Work to be completed -> Go through the data below line by line. Give only the number of lines that contain "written".

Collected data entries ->
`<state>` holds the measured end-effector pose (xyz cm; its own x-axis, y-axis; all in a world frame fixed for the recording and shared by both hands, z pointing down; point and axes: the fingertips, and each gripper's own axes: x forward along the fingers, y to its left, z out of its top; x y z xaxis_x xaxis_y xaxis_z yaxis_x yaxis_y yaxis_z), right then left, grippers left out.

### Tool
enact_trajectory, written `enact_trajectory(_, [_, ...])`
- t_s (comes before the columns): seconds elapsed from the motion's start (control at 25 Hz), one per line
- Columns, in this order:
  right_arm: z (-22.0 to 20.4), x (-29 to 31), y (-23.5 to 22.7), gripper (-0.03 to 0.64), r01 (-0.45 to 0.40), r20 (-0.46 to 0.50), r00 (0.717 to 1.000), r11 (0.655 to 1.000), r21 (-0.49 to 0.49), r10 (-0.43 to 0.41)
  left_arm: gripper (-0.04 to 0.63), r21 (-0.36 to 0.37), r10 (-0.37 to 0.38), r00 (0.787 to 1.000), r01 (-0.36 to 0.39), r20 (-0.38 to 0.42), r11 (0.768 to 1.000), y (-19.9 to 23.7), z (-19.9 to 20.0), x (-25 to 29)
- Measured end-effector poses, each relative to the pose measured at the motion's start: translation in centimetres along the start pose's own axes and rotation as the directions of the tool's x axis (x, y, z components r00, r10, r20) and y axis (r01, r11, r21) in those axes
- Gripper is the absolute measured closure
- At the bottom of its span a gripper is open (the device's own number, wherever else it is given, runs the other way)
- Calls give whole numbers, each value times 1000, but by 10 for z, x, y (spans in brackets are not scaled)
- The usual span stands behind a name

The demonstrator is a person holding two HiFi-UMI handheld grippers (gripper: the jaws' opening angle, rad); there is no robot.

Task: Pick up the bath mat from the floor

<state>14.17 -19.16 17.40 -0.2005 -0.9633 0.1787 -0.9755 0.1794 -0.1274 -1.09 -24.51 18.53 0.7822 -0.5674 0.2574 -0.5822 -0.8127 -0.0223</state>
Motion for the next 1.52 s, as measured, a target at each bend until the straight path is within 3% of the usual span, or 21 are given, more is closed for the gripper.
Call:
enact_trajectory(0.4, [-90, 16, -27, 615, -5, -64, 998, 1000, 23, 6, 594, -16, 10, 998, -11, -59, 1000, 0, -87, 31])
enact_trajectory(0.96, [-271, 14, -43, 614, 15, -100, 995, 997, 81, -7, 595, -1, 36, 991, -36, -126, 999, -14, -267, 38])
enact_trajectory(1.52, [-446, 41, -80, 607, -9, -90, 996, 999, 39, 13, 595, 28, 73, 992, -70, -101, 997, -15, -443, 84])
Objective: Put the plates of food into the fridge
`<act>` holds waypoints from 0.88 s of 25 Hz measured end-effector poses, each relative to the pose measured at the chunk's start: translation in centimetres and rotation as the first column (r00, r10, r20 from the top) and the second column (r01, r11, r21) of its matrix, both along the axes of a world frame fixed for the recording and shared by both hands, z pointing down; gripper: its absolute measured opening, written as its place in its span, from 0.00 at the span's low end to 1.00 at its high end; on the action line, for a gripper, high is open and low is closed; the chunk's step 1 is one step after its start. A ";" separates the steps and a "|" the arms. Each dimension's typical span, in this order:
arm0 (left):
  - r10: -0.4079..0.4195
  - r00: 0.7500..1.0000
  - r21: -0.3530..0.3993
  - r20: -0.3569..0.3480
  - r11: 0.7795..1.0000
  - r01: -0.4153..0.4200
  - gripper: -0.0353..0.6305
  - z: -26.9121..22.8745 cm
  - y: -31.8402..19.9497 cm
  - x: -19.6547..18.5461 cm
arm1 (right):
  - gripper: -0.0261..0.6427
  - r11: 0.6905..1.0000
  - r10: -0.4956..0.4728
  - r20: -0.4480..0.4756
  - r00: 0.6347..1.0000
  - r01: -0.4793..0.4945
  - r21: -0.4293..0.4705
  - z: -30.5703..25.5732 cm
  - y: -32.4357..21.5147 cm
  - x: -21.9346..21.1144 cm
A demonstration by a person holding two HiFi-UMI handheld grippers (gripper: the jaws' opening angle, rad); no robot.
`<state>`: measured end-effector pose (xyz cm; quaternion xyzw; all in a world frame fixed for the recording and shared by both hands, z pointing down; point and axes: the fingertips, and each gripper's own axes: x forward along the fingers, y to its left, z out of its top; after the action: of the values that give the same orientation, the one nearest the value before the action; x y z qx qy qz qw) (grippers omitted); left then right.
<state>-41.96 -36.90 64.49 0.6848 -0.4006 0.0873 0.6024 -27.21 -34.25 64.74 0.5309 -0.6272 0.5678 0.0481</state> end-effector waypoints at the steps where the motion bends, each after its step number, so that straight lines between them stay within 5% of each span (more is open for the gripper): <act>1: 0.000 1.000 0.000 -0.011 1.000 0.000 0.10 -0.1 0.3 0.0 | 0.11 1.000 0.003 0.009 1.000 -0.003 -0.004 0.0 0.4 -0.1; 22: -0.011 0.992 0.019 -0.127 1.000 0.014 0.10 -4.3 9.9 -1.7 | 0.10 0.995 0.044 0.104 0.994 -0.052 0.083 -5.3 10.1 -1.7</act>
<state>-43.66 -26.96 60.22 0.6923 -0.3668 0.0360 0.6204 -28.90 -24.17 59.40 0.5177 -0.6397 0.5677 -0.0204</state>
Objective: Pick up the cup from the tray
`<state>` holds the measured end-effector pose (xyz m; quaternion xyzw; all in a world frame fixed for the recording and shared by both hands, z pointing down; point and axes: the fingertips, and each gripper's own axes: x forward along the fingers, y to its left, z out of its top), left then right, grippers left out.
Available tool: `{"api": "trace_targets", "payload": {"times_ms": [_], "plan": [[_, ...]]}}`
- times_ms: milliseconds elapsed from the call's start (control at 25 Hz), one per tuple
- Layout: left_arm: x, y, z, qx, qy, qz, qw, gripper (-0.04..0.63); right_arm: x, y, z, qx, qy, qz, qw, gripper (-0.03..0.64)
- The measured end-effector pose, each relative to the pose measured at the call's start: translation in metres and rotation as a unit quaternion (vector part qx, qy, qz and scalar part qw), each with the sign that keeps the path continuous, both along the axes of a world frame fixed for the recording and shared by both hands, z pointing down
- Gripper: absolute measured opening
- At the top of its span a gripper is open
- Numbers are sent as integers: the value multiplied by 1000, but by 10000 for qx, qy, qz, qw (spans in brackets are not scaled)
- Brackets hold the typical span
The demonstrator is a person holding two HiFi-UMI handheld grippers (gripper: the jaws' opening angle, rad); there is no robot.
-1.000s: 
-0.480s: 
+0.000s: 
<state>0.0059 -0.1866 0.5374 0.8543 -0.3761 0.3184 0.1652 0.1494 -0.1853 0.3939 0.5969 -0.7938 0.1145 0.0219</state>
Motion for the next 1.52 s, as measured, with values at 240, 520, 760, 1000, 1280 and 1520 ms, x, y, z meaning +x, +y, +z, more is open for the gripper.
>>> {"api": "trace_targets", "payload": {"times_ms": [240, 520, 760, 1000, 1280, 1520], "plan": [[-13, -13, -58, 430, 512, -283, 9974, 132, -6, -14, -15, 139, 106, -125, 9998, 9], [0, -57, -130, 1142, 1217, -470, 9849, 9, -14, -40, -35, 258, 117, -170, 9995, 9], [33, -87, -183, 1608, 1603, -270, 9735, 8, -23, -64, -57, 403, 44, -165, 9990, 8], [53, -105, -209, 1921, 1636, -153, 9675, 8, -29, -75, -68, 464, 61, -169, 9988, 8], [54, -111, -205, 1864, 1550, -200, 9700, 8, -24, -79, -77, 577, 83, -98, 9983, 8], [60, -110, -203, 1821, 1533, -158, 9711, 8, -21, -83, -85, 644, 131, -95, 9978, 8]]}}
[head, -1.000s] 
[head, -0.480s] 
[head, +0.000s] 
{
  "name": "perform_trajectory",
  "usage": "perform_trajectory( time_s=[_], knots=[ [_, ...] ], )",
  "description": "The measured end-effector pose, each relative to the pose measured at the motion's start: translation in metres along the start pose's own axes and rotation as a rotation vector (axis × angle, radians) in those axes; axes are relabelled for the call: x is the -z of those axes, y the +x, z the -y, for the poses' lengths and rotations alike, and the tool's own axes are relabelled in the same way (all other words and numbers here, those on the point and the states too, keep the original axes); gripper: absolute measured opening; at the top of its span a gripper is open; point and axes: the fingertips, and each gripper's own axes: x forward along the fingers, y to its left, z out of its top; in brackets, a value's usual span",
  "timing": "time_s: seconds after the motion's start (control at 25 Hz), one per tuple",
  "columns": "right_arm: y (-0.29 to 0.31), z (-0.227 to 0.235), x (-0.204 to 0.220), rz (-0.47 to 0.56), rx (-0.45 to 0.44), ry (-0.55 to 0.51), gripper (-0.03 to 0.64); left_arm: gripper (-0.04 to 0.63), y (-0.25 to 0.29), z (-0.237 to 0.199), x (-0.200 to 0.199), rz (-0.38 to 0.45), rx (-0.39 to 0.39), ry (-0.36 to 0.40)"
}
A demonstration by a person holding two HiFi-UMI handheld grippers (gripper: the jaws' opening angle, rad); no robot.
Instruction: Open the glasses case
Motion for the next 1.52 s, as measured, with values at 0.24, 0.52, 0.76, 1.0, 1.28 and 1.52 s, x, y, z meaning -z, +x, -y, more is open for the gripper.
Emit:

Finished exercise -> 2